ABOUT THIS EXERCISE:
For each entry, repeat the text exactly and omit any picture it holds.

Stored items from a collection:
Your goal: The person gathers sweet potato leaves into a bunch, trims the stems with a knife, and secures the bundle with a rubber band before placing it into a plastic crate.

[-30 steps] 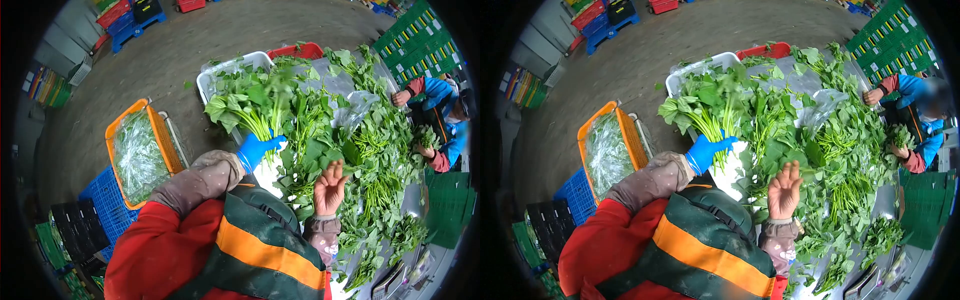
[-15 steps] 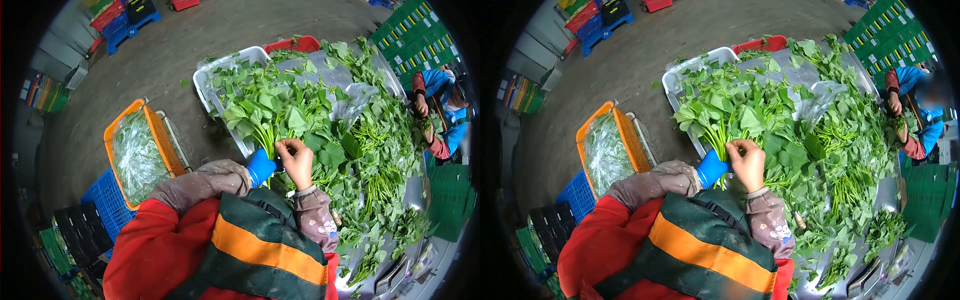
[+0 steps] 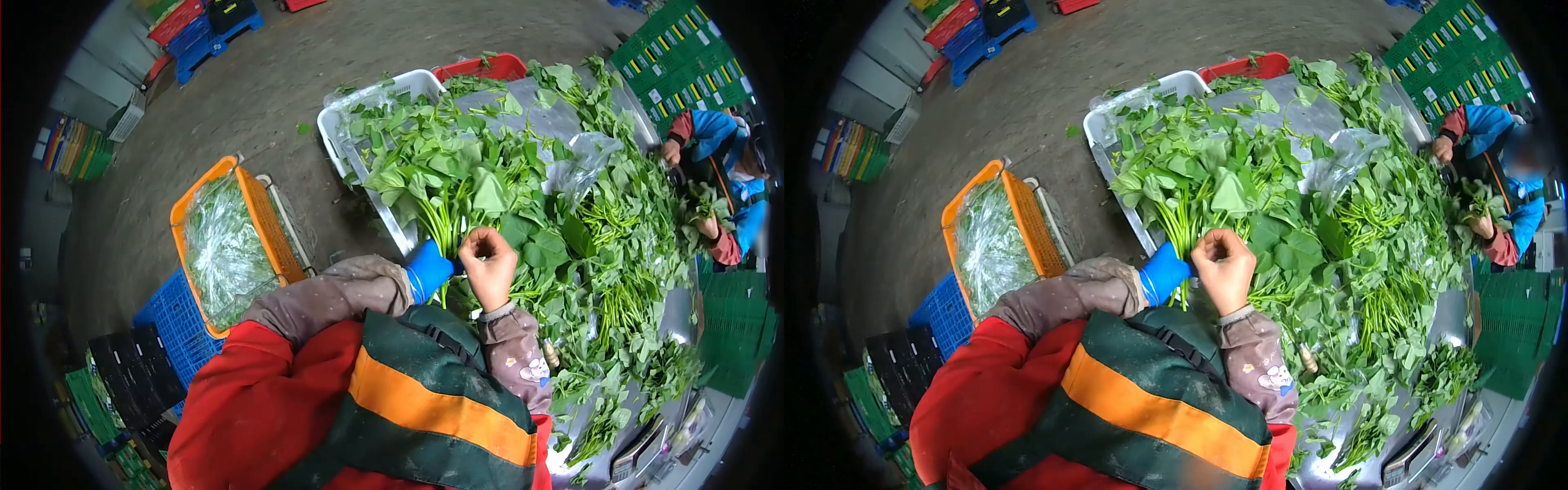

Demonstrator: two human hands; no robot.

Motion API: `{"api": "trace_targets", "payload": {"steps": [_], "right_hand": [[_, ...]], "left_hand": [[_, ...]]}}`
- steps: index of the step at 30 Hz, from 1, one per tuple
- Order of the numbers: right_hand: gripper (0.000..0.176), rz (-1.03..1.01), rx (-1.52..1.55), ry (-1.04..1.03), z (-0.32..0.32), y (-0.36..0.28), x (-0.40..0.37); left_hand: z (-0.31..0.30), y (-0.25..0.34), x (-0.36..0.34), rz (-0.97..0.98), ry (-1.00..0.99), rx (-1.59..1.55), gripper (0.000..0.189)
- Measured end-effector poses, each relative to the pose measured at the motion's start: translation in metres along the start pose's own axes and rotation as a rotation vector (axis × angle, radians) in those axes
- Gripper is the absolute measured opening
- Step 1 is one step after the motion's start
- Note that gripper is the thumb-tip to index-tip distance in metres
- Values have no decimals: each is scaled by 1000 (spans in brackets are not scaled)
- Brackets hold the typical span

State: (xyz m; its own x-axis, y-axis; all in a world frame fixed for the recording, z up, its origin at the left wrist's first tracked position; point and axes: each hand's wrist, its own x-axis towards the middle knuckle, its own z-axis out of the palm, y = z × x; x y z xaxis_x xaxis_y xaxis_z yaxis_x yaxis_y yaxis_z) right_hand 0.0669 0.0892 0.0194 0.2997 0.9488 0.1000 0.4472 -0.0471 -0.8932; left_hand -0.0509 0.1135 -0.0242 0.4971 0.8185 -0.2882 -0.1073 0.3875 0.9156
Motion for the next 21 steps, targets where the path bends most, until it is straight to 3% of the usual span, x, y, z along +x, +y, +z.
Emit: {"api": "trace_targets", "payload": {"steps": [4, 5, 8, 9, 13, 16, 17, 18, 20, 21], "right_hand": [[6, 31, 396, -110, -1, 2, -8], [6, 160, 667, -208, -6, 1, -10], [3, 336, 931, -271, -14, 14, -13], [2, 349, 991, -275, -15, 17, -15], [5, 287, 807, -399, -20, 17, -28], [6, 239, 573, -497, -31, -13, -37], [8, 90, 396, -552, -32, -14, -38], [8, -50, 194, -639, -37, -24, -37], [8, -85, 145, -757, -46, -26, -39], [14, 108, 339, -676, -57, -20, -41]], "left_hand": [[-2, -10, 4, -1, 23, -34, 29], [-2, 7, -5, -103, -24, -67, 36], [-14, 3, -2, -154, -234, -294, 37], [-14, 3, -7, -235, -158, -422, 34], [-26, 11, -13, -343, -314, -641, 21], [-34, 11, -13, -187, -339, -221, 16], [-29, 18, -7, 44, -369, -270, 13], [-25, 25, -11, -234, -120, -552, 14], [-42, 31, 3, -39, -52, -640, 16], [-54, 40, 10, 53, -43, -654, 17]]}}
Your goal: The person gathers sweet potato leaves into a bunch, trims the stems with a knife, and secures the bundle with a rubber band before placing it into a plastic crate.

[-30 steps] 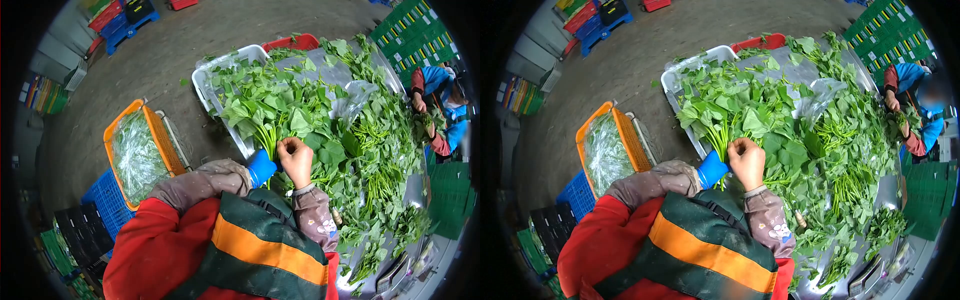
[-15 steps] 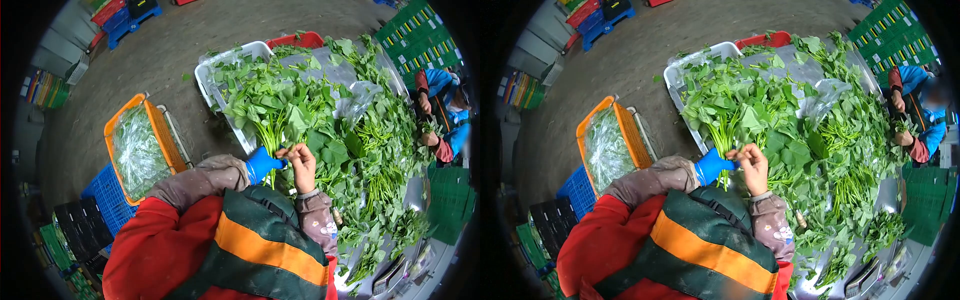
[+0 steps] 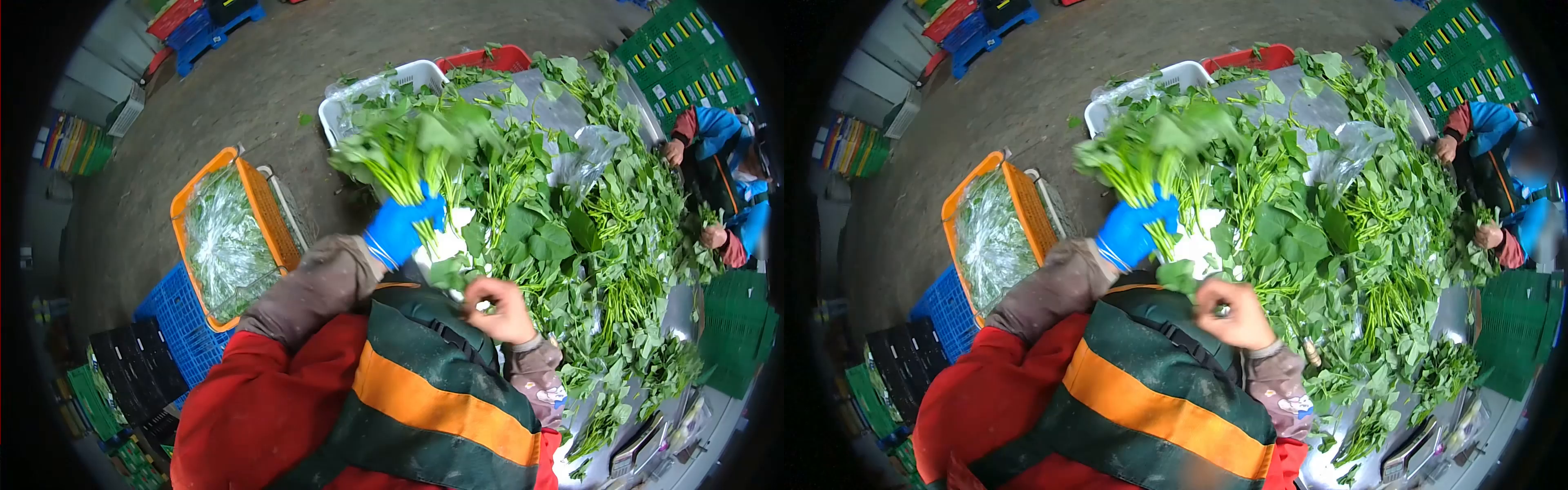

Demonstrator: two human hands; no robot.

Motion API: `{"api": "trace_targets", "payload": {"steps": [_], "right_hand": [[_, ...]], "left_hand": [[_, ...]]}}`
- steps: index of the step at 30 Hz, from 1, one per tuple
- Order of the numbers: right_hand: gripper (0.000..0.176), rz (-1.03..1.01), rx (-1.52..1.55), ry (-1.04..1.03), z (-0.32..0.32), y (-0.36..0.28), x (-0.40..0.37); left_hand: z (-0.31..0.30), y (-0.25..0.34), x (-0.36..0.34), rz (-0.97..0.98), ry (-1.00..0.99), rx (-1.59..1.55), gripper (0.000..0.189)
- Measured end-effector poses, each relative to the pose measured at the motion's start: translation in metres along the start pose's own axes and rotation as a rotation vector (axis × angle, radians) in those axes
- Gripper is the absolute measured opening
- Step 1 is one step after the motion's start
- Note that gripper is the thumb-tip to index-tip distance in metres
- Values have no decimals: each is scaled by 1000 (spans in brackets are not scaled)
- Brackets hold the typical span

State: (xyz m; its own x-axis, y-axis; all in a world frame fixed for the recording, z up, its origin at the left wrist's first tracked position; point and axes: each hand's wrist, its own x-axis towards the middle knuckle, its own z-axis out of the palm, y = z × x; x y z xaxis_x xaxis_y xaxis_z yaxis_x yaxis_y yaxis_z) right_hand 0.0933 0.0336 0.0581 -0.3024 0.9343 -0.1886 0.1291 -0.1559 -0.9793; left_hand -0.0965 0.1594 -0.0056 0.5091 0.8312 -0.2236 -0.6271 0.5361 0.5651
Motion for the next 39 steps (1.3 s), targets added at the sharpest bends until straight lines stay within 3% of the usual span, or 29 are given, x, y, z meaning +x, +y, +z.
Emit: {"api": "trace_targets", "payload": {"steps": [1, 3, 5, 6, 7, 8, 10, 11, 13, 16, 19, 21, 23, 25, 27, 30, 31, 35, 36, 37, 39], "right_hand": [[21, 101, 242, 93, -12, 4, -8], [39, -370, 1285, 415, -39, 7, 0], [50, -472, 1291, 423, -59, 7, 21], [50, -254, 935, 565, -55, 17, 33], [52, 6, 577, 534, -48, 28, 49], [47, 203, 192, 515, -31, 26, 62], [36, 12, -701, 550, -10, 78, 92], [32, -20, -916, 550, -2, 89, 100], [26, 186, -939, 392, 0, 99, 104], [16, -24, -449, 614, -5, 96, 93], [10, 56, 195, 560, 2, 44, 69], [9, 50, 247, 502, 11, 31, 59], [8, 25, 83, 439, 18, 33, 52], [10, -45, -319, 404, 24, 28, 52], [9, -90, -328, 454, 28, 26, 51], [8, -215, -134, 601, 28, 26, 49], [12, -236, 45, 674, 24, 27, 48], [34, -282, 750, 867, 6, -1, 62], [47, -224, 555, 696, -1, 16, 65], [40, -67, 342, 580, 0, 25, 71], [31, 61, -214, 434, 10, 68, 97]], "left_hand": [[-3, 16, 4, 91, -16, -13, 18], [0, 47, 1, 126, -4, -73, 18], [-13, 53, 4, 140, -5, -83, 28], [-13, 53, 4, 147, 15, -104, 31], [-13, 53, 5, 154, 33, -125, 34], [-17, 50, 6, 101, -74, -149, 42], [-14, 42, 3, 3, -20, -220, 41], [-13, 37, 1, -45, 11, -257, 40], [-18, 28, 0, -51, 52, -213, 36], [-17, 23, -5, -48, 178, -44, 31], [-22, 5, -1, 4, 223, 80, 31], [-8, -2, -4, -75, 184, 5, 30], [1, -5, -3, -181, 63, -6, 30], [16, -8, -5, -189, 61, 87, 29], [-6, -19, 3, -186, 93, 241, 30], [-6, -14, 6, -171, 161, -50, 31], [-20, -13, 11, -147, 48, -138, 31], [-44, 29, 11, 12, 109, -192, 34], [-41, 38, 6, 20, 169, -124, 39], [-44, 40, 4, 18, 147, -117, 42], [-47, 44, 3, 29, 99, -106, 46]]}}
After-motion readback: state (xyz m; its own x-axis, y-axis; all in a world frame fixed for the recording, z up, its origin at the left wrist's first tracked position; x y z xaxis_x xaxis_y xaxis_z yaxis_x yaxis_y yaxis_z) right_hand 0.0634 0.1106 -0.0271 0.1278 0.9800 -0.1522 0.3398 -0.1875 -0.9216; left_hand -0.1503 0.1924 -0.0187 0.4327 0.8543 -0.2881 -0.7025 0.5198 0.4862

ANSWER SECTION:
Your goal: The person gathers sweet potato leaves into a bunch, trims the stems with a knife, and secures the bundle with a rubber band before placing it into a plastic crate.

[-30 steps] 
[-15 steps] 
[+0 steps] 

Demonstrator: two human hands; no robot.

Motion API: `{"api": "trace_targets", "payload": {"steps": [_], "right_hand": [[_, ...]], "left_hand": [[_, ...]]}}`
- steps: index of the step at 30 Hz, from 1, one per tuple
- Order of the numbers: right_hand: gripper (0.000..0.176), rz (-1.03..1.01), rx (-1.52..1.55), ry (-1.04..1.03), z (-0.32..0.32), y (-0.36..0.28), x (-0.40..0.37); left_hand: z (-0.31..0.30), y (-0.25..0.34), x (-0.36..0.34), rz (-0.97..0.98), ry (-1.00..0.99), rx (-1.59..1.55), gripper (0.000..0.189)
- Measured end-effector poses, each relative to the pose measured at the motion's start: translation in metres along the start pose's own axes and rotation as a rotation vector (axis × angle, radians) in those axes
- Gripper is the absolute measured opening
- Step 1 is one step after the motion's start
- Note that gripper is the thumb-tip to index-tip distance in metres
- Values have no decimals: each is scaled by 1000 (spans in brackets are not scaled)
- Brackets hold the typical span

State: (xyz m; its own x-axis, y-axis; all in a world frame fixed for the recording, z up, its origin at the left wrist's first tracked position; point and axes: each hand's wrist, its own x-axis towards the middle knuckle, its own z-axis out of the palm, y = z × x; x y z xaxis_x xaxis_y xaxis_z yaxis_x yaxis_y yaxis_z) right_hand 0.0669 0.0892 0.0194 0.2997 0.9488 0.1000 0.4472 -0.0471 -0.8932; left_hand -0.0509 0.1135 -0.0242 0.4971 0.8185 -0.2882 -0.1073 0.3875 0.9156
Motion for the next 21 steps, targets where the path bends most, until it is straight to 3% of the usual span, x, y, z along +x, +y, +z.
Emit: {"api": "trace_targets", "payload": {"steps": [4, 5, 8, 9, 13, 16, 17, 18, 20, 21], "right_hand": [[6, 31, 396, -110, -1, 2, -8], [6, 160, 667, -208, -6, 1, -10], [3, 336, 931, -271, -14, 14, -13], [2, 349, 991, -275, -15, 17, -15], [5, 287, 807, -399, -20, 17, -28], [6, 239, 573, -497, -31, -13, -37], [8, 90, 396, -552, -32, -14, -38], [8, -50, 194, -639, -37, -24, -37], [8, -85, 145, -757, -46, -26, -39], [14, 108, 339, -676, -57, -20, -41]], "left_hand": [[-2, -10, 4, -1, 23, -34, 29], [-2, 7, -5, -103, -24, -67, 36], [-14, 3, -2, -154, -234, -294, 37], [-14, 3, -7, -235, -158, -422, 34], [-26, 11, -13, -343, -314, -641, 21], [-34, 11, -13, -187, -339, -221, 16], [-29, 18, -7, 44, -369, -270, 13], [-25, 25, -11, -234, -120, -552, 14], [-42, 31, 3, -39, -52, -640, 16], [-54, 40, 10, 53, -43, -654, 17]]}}
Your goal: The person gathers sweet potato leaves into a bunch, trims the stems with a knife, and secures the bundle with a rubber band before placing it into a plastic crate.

[-30 steps] 
[-15 steps] 
[+0 steps] 

Demonstrator: two human hands; no robot.

Motion API: `{"api": "trace_targets", "payload": {"steps": [_], "right_hand": [[_, ...]], "left_hand": [[_, ...]]}}`
- steps: index of the step at 30 Hz, from 1, one per tuple
- Order of the numbers: right_hand: gripper (0.000..0.176), rz (-1.03..1.01), rx (-1.52..1.55), ry (-1.04..1.03), z (-0.32..0.32), y (-0.36..0.28), x (-0.40..0.37); left_hand: z (-0.31..0.30), y (-0.25..0.34), x (-0.36..0.34), rz (-0.97..0.98), ry (-1.00..0.99), rx (-1.59..1.55), gripper (0.000..0.189)
- Measured end-effector poses, each relative to the pose measured at the motion's start: translation in metres along the start pose's own axes and rotation as a rotation vector (axis × angle, radians) in those axes
- Gripper is the absolute measured opening
- Step 1 is one step after the motion's start
- Note that gripper is the thumb-tip to index-tip distance in metres
- Values have no decimals: each is scaled by 1000 (spans in brackets are not scaled)
- Brackets hold the typical span

State: (xyz m; its own x-axis, y-axis; all in a world frame fixed for the recording, z up, its origin at the left wrist's first tracked position; point and axes: each hand's wrist, its own x-axis towards the middle knuckle, its own z-axis out of the palm, y = z × x; x y z xaxis_x xaxis_y xaxis_z yaxis_x yaxis_y yaxis_z) right_hand 0.0933 0.0336 0.0581 -0.3024 0.9343 -0.1886 0.1291 -0.1559 -0.9793; left_hand -0.0965 0.1594 -0.0056 0.5091 0.8312 -0.2236 -0.6271 0.5361 0.5651
Motion for the next 39 steps (1.3 s), targets added at the sharpest bends until straight lines stay within 3% of the usual span, or 29 are given, x, y, z meaning +x, +y, +z.
Emit: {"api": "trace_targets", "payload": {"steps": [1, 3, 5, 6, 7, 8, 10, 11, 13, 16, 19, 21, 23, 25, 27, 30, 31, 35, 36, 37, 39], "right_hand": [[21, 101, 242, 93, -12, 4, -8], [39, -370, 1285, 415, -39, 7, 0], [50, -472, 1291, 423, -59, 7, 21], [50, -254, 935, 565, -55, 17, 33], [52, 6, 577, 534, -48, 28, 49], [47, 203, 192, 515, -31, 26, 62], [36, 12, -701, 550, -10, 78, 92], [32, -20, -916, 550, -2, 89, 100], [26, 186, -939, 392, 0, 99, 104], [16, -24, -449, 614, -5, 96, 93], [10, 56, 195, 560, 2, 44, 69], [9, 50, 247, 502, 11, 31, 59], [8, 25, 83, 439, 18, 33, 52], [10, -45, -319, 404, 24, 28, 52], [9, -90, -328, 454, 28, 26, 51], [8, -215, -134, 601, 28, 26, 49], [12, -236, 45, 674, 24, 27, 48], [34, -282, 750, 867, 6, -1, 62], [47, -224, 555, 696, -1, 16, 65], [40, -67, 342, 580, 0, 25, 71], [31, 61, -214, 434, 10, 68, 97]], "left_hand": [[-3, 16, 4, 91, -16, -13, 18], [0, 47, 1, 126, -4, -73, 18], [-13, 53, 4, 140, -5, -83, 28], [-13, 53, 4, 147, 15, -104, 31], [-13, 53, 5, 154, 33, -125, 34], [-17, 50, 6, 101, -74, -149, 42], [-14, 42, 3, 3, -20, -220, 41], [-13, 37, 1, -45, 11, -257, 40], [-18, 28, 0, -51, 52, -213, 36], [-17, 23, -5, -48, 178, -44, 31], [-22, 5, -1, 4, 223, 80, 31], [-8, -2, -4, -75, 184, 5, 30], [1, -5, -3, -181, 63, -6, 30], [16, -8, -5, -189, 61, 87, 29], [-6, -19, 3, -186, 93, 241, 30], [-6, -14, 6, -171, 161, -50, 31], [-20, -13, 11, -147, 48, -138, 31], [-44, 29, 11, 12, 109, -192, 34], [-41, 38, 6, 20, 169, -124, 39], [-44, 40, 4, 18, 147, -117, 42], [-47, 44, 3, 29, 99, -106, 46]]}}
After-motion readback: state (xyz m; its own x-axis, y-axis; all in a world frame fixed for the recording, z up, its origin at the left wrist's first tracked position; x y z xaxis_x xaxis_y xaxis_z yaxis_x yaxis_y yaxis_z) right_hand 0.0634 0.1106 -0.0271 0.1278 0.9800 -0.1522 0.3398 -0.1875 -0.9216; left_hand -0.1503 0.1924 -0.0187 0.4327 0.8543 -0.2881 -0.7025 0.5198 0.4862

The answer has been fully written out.